Rosane Santiago Silveira, une militante des droits de l’environnement et des droits humains, a été brutalement torturée et assassinée dans la ville de Nova Viçosa (Bahia), au Brésil, le 29 janvier. Elle se battait pour endiguer l’accaparement des terres par les plantations d’eucalyptus dans la réserve extractive environnementale d’Ilha de Barra Velha, une zone protégée où les familles résidentes tirent leur subsistance de produits naturels extraits de la forêt. Ces activités aident à maintenir l’intégrité de la forêt.

Selon le fils de Mme Silveira, Tuian Santiago Cerqueira, Rosane aurait reçu de nombreuses menaces de mort : « L’impunité règne, l’État ne poursuit pas ces crimes. Nous étions avec elle à Noël et tout le monde s’est rendu compte qu’elle était inquiète, elle avait reçu trois menaces de mort ».

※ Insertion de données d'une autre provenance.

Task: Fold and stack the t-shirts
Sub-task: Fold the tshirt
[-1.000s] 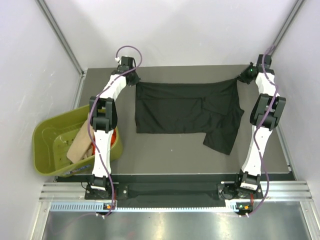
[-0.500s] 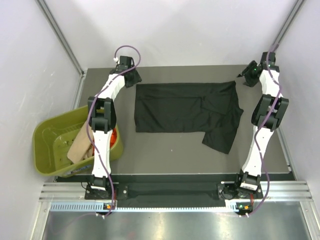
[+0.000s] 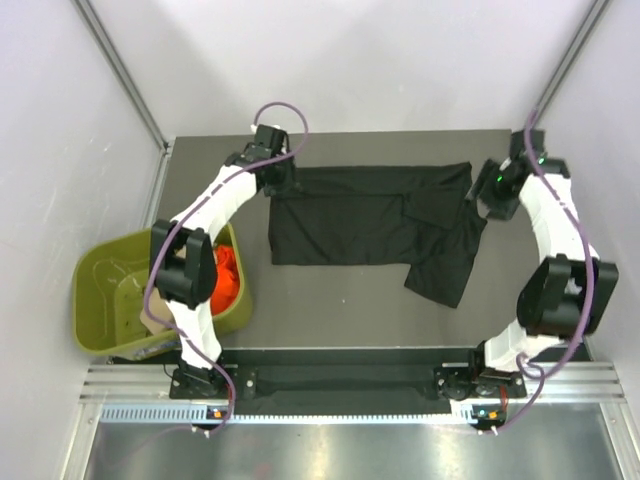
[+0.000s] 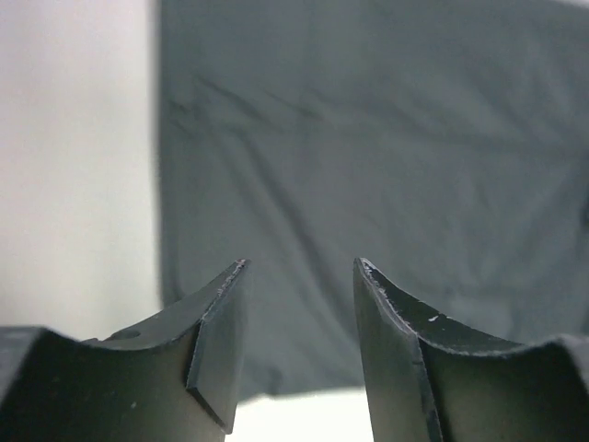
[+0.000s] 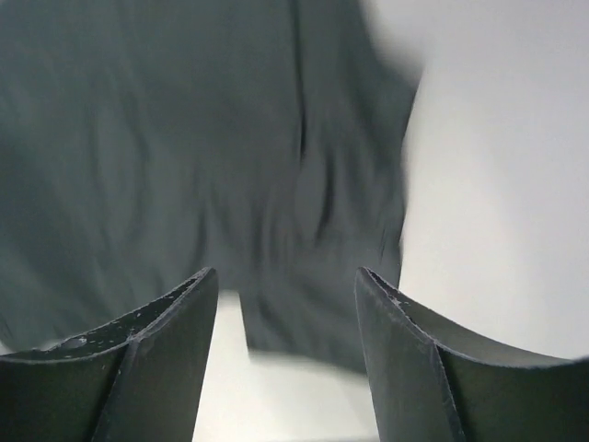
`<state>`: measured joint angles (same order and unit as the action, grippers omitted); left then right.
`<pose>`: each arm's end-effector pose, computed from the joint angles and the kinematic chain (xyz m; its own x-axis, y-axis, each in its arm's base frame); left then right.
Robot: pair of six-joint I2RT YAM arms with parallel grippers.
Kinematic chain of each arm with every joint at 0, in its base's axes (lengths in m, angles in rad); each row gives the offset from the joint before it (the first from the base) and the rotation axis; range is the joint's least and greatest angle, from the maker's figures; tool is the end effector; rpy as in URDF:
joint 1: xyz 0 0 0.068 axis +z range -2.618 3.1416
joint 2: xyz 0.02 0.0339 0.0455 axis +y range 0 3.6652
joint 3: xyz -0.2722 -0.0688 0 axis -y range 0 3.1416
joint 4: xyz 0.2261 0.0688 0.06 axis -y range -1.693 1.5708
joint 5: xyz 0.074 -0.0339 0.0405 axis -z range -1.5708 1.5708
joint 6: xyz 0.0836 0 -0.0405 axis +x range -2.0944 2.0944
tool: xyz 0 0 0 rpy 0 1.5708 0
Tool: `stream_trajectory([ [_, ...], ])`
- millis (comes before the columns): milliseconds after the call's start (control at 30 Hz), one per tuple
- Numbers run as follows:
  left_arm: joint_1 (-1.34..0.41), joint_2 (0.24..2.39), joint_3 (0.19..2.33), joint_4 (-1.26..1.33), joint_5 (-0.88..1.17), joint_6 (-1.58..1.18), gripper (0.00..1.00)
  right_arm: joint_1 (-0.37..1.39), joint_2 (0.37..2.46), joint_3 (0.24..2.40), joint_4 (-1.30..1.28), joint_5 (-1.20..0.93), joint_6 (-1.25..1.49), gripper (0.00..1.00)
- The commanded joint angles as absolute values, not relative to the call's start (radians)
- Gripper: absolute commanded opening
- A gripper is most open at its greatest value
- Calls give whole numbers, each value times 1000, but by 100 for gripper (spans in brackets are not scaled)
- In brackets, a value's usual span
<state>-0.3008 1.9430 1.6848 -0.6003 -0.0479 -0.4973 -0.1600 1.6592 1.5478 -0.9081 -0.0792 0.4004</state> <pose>0.4366 -0.1312 0.2481 -0.7622 -0.2625 -0.5917 -0.1110 0.9536 -0.2799 0.3543 -0.0505 0.2851 -0.7285 0.5112 -0.4561 0.4364 0.8595 0.2662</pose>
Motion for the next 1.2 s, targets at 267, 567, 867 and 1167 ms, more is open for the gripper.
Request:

Mme Silveira a été retrouvée morte chez elle, les mains et les pieds attachés et blessés, un vêtement serré autour du cou et des coups de couteau à la tête.

Rosane Santiago Silveira voulait créer une association de protection de l’île de Barra Velha - la réserve environnementale extractive où elle vivait - et elle était membre du conseil de la réserve d’extractivistes de Cassurubá.

Le Brésil est l’un des pays les plus dangereux pour les activistes de l’environnement.